S-' ^ ' and ' $ ' match only the end of the entire string, do not match the line, '. ' and negative sets match line breaks. Reply
Cover bnewline option. This mode is used by default in the ARE state.

X-Open Extended mode: In extended mode, the contents of the whitespace and annotation character ' # ' in the expression are ignored
For example:
@code @
(? x)
\s+ ([[: graph:]]+) #
\s+ ([[: graph:]]+) # Second number
@code @
Equivalent to "\s+" ([: graph:]]+) \s+ ([[: graph:]]+).
T-turns off extended mode without ignoring the contents of whitespace and annotation characters. This mode is used by default in the ARE state.

6. Perl-style character-changing sequences different from the Bre/ere mode:

Perl class equivalent POSIX expression description
----------------------------------------------------------------------------
\a- The ring character
\a-matches the beginning of the entire string, regardless of the current mode
\b-fallback characters (' \x08 ')
\b-escape character itself (' \ \)
\cx-Control character-X (= & 037)
\d [[:d Igit :]] 10 binary digits (' 0 '-' 9 ')
\d [^[:d igit:]] Non-numeric
\e-exit (' \x1b ')
\f-page break (' \x0c ')
\m [[:;:]] Word start
\m [: The word end position
\ n-line break (' \x0a ')
\ r-Carriage return (' \x0d ')
\s [[: Space:]] blank character
\s [^[:space:]] non-whitespace
\ t-tab (' \x09 '
\ux-16-bit UNICODE character (x∈[0000. FFFF])
\ux-32-bit UNICODE character (x∈[00000000. FFFFFFFF])
\v-Portrait tab (' \x0b ')
\w [[: Alnum:]_] makes up the character of the word
\w [^[:alnum:]_] non-word character
\xx-8 bit character (x∈[00. FF])
\y-word boundary (\m or \m)
\y-Non word boundary
\z-matches only the tail of the entire string
\0-null, null character
\x-subexpression forward (x∈[1.9])
\xx -The 8-character
\xxx-subexpression forward-or 8-binary-represented 8-character

of a subexpression-forward or 8-binary expression

Contact Us

The content source of this page is from Internet, which doesn't represent Alibaba Cloud's opinion; products and services mentioned on that page don't have any relationship with Alibaba Cloud. If the content of the page makes you feel confusing, please write us an email, we will handle the problem within 5 days after receiving your email.

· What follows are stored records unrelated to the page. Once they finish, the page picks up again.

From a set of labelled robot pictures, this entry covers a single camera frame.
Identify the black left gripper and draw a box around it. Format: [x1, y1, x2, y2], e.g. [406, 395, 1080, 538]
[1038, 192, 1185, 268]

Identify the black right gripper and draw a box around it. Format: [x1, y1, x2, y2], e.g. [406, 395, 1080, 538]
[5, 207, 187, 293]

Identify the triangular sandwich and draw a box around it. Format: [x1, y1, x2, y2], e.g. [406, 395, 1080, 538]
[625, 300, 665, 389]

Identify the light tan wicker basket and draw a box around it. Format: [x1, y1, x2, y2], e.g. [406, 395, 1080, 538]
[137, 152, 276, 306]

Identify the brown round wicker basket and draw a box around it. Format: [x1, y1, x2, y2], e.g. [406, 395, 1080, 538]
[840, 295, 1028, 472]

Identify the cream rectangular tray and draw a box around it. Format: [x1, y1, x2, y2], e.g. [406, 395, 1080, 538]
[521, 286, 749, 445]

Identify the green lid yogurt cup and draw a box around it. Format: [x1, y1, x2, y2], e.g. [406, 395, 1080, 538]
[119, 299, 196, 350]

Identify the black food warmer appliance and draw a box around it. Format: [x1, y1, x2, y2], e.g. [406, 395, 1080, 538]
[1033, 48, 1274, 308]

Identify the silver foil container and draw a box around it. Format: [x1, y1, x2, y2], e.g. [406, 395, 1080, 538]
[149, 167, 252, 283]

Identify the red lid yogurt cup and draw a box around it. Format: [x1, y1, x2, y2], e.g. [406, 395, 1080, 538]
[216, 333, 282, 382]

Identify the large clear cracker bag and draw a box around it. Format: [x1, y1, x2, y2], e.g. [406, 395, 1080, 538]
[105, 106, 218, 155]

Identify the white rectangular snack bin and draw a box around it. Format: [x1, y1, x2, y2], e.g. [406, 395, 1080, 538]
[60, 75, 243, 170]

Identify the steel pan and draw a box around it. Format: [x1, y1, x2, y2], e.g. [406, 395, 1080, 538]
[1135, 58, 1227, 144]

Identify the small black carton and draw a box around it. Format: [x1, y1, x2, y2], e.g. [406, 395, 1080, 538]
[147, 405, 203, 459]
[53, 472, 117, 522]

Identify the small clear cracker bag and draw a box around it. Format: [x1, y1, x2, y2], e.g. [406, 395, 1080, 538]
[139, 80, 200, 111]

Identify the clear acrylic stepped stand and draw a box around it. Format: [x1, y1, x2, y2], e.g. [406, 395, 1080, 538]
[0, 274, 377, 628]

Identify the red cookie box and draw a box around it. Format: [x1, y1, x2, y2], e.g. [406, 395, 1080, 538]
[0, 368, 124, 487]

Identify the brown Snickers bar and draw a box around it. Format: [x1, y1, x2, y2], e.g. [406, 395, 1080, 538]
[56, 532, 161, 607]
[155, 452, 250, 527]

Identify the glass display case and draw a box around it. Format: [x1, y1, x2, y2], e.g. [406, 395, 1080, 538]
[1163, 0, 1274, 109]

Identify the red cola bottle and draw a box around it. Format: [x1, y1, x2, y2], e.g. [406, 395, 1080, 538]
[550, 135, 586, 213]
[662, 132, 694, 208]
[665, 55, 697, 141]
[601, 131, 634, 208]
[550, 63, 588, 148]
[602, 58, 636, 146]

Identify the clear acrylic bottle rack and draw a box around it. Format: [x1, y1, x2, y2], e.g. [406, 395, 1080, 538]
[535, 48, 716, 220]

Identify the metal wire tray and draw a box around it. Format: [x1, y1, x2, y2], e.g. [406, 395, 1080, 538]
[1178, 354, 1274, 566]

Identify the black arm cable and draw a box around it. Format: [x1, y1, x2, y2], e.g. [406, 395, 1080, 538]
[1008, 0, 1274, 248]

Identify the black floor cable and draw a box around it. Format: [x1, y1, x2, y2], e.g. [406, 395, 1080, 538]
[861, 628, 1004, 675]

If you find any instances of plagiarism from the community, please send an email to: info-contact@alibabacloud.com and provide relevant evidence. A staff member will contact you within 5 working days.

A Free Trial That Lets You Build Big!

Start building with 50+ products and up to 12 months usage for Elastic Compute Service

  • Sales Support

    1 on 1 presale consultation

  • After-Sales Support

    24/7 Technical Support 6 Free Tickets per Quarter Faster Response

  • Alibaba Cloud offers highly flexible support services tailored to meet your exact needs.